Work to be completed. Give the records again word for word. Leave every picture out.

Collected data entries.
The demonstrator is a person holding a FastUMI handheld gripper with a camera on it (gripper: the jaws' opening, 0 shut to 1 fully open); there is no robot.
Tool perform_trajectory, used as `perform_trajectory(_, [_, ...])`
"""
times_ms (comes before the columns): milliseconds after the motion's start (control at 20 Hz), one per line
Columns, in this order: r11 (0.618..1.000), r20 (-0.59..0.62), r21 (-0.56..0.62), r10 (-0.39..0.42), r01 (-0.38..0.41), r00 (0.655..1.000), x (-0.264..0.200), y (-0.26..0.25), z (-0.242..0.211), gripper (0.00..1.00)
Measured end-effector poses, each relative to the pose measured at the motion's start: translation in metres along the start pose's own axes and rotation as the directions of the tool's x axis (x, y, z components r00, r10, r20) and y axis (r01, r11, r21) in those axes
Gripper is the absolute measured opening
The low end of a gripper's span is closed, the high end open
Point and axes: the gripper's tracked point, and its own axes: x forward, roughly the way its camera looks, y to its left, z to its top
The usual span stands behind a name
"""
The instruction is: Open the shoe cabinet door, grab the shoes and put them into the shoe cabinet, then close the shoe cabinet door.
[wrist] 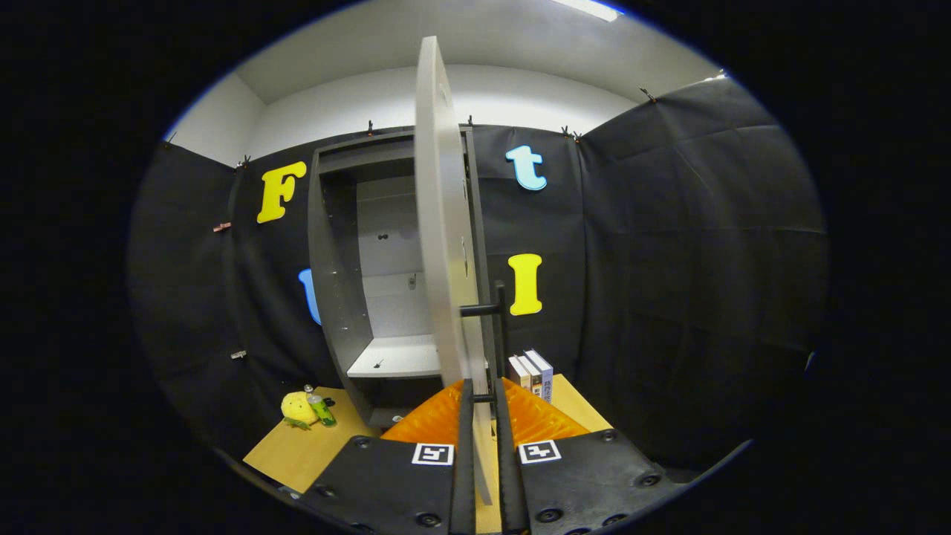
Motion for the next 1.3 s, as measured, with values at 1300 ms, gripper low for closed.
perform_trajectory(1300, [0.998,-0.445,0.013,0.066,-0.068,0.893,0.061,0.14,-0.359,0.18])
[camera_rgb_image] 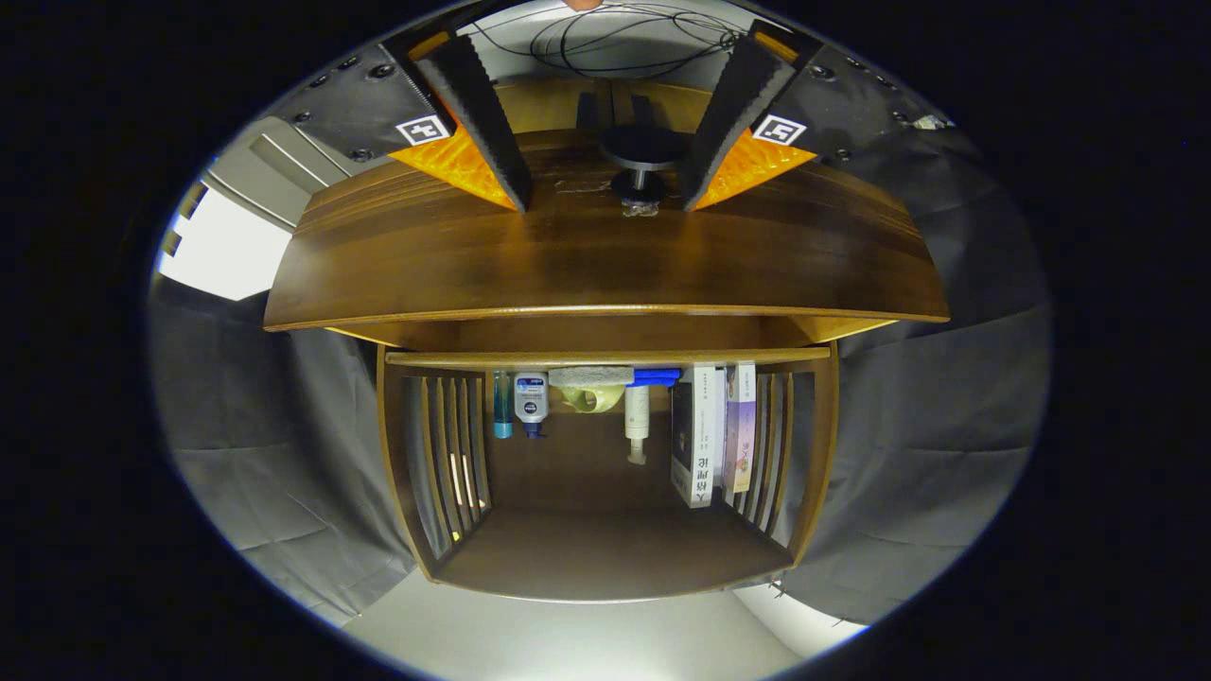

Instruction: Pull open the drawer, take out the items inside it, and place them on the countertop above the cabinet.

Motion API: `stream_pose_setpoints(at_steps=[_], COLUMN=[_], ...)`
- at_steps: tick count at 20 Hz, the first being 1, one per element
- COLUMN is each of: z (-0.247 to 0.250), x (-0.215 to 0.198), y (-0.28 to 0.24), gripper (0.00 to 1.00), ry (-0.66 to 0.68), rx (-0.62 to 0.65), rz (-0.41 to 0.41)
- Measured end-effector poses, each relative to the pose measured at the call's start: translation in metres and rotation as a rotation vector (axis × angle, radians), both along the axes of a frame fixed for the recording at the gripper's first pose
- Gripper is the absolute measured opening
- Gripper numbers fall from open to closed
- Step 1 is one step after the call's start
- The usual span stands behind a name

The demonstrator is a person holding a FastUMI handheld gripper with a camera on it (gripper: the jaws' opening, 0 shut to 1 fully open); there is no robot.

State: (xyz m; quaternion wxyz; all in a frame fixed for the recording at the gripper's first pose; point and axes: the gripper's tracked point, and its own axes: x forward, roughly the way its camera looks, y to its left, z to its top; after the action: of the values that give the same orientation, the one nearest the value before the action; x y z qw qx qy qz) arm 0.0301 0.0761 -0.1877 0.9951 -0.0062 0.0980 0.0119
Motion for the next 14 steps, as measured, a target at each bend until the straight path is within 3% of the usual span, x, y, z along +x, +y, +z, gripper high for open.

Output for this task.
The demonstrator is a person holding a FastUMI handheld gripper with a camera on it (gripper: the jaws' opening, 0 shut to 1 fully open); there is no robot.
Tool perform_trajectory, used as `perform_trajectory(_, [_, ...])`
"""
times_ms (comes before the columns): milliseconds after the motion's start (control at 20 Hz), one per line
Columns, in this order: r11 (0.618..1.000), r20 (-0.59..0.62), r21 (-0.56..0.62), r10 (-0.39..0.42), r01 (-0.38..0.41), r00 (0.655..1.000), x (-0.264..0.200), y (-0.26..0.25), z (-0.242..0.211), gripper (0.00..1.00)
Measured end-effector poses, each relative to the pose measured at the motion's start: translation in metres along the start pose's own axes and rotation as the directions of the tool's x axis (x, y, z components r00, r10, r20) and y axis (r01, r11, r21) in those axes
Gripper is the absolute measured opening
The low end of a gripper's span is closed, the high end open
Point and axes: the gripper's tracked point, and its own axes: x forward, roughly the way its camera looks, y to its left, z to its top
The usual span stands behind a name
"""
The instruction is: Open the shoe cabinet door, grab the shoes and put them into the shoe cabinet, then close the shoe cabinet door.
[wrist] 
Motion for the next 1.3 s, as measured, with values at 1300 ms, gripper low for closed.
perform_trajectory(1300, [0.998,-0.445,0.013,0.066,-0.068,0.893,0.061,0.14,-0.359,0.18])
[camera_rgb_image] 

Instruction: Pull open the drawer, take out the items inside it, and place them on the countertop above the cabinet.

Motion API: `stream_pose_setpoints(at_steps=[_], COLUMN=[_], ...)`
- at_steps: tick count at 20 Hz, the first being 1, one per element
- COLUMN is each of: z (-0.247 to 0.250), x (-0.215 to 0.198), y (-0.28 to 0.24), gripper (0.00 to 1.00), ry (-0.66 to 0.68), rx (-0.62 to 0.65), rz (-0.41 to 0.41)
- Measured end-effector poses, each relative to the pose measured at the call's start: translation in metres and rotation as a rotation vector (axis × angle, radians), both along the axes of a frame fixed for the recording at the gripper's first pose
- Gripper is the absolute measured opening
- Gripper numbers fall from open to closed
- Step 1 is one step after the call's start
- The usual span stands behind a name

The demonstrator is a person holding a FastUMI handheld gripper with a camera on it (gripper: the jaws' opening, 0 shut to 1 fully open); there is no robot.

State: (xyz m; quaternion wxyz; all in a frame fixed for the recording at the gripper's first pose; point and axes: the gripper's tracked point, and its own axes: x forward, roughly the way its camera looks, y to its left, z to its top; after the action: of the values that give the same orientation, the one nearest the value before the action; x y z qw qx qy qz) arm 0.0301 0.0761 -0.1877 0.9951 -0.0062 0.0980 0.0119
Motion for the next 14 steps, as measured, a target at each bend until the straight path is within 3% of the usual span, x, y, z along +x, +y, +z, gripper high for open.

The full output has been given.